A pair of Democratic lawmakers are seeking to give defendants more information about the algorithms used against them in a criminal trial.
Representatives Mark Takano (D-CA) and Dwight Evans (D-PA) reintroduced the Thursday's Justice in Forensic Algorithms Act, which would allow defendants to access the source code of the software used to analyze evidence in their criminal proceedings. It would also require the National Institute of Standards and technology (NIST) to create testing standards for forensic algorithms, which software used by federal authorities would have to meet.
The bill would act as a check on undesirable outcomes that could be created by using technology to help solve crimes. Academic research has highlighted the ways Human bias can be built into software. and how facial recognition systems often struggle to differentiate black faces, In particular. The use of algorithms to make important decisions in many different sectors, including crime solving and healthcare, has raised alarm among consumers and advocates as a result of such research.
Takano, in a telephone interview Thursday, pointed to the case of Oral “Nick” Hillary, accused of a 2011 murder in New York. While traditional DNA analysis methods did not link Hillary to the crime, according to reports During the judicial process, prosecutors hoped to include as evidence a DNA analysis from a computer program called STRmix that could implicate him. A judge ruled in 2016 that those results could not be brought to trial.

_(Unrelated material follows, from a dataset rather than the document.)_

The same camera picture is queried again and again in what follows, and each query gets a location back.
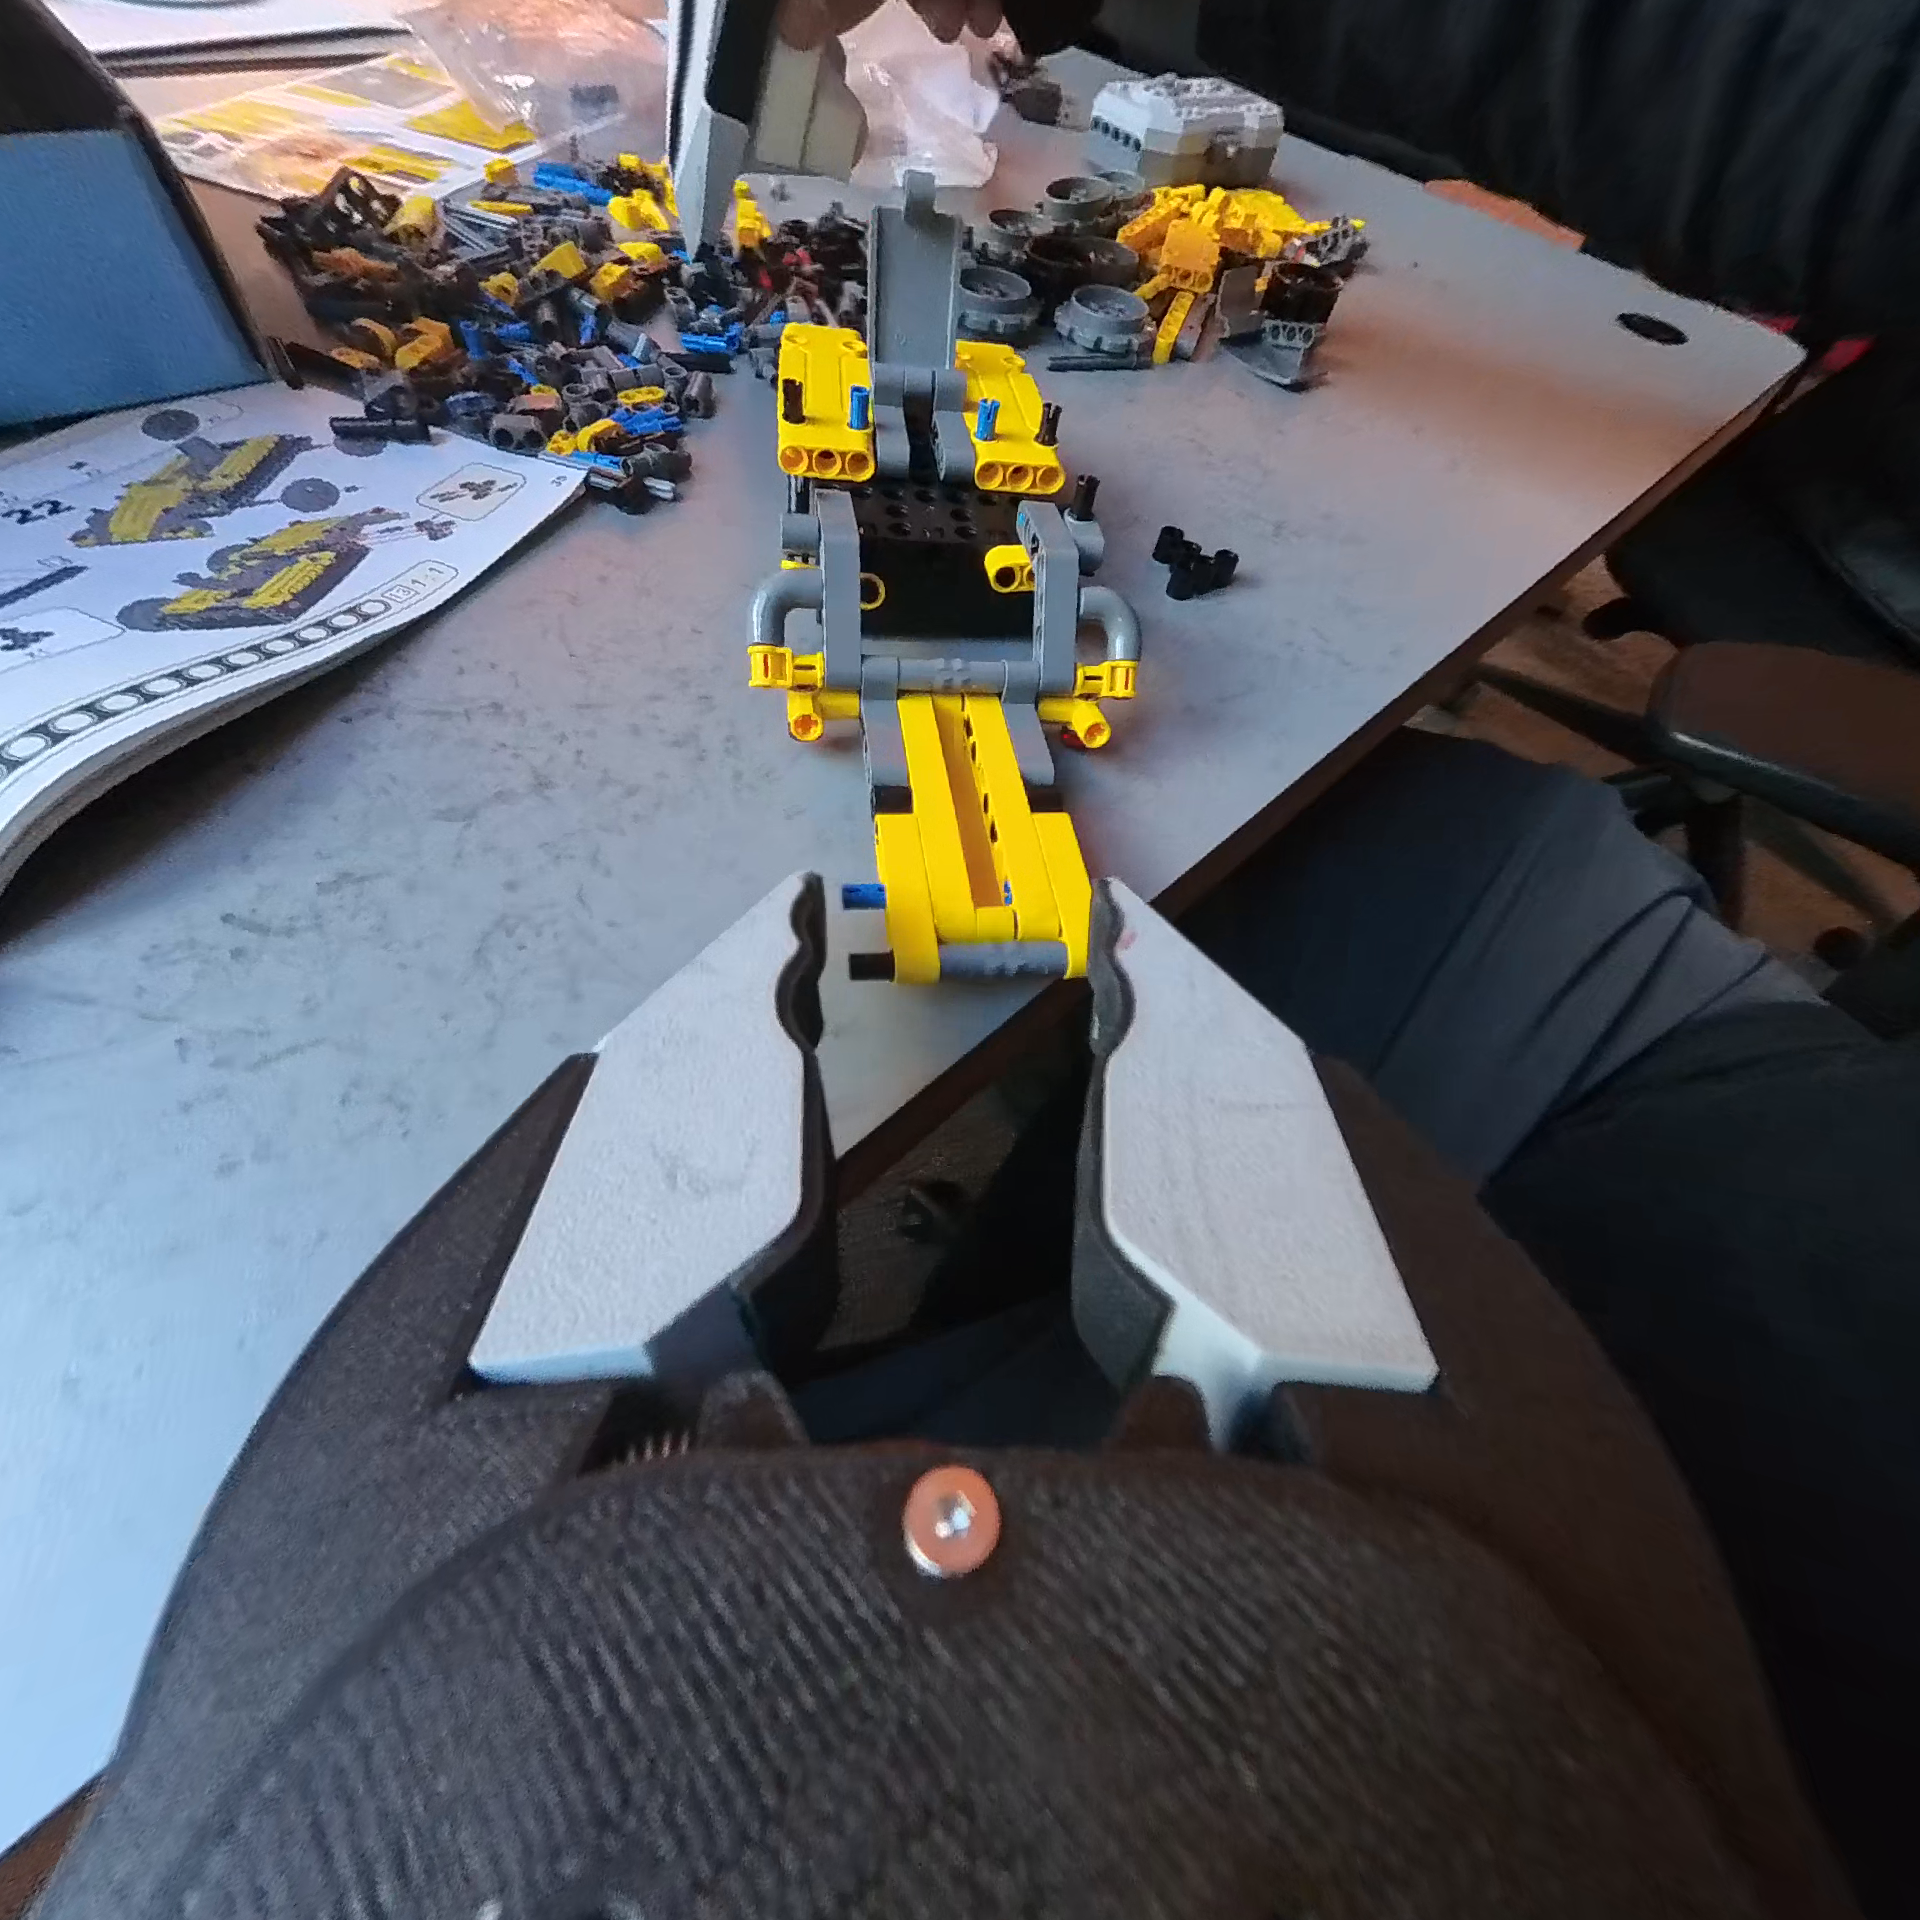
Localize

That example demonstrates why the criminal justice system must be aware of both the “possibilities and limitations of this technology,” Takano said.
Defense attorneys and defendants themselves “should be able to question the technology and the technology should not be seen… as infallible,” he added. While the industry may disagree with the bill's impact on its intellectual property, Takano said he does not believe that “property rights to profit supersede the due process rights of criminal defendants.”
Takano acknowledged that obtaining or hiring the deep expertise necessary to analyze source code may not be possible for all defendants. But requiring NIST to create standards for tools could at least give them a starting point for understanding whether a program matches the basic standards.
Takano introduced earlier versions of the bill in 2019 and 2021, but they were not adopted by a committee.
While the bill does not yet have Republican co-sponsorship, Takano is optimistic that the issue can transcend partisan lines. He noted bipartisan concerns about giving law enforcement agencies excessive surveillance power, raised by the debate over reauthorizing Section 702 of the Foreign Intelligence Surveillance Act.
“There are constituencies in both parties for this,” Takano said. “I am convinced of it.”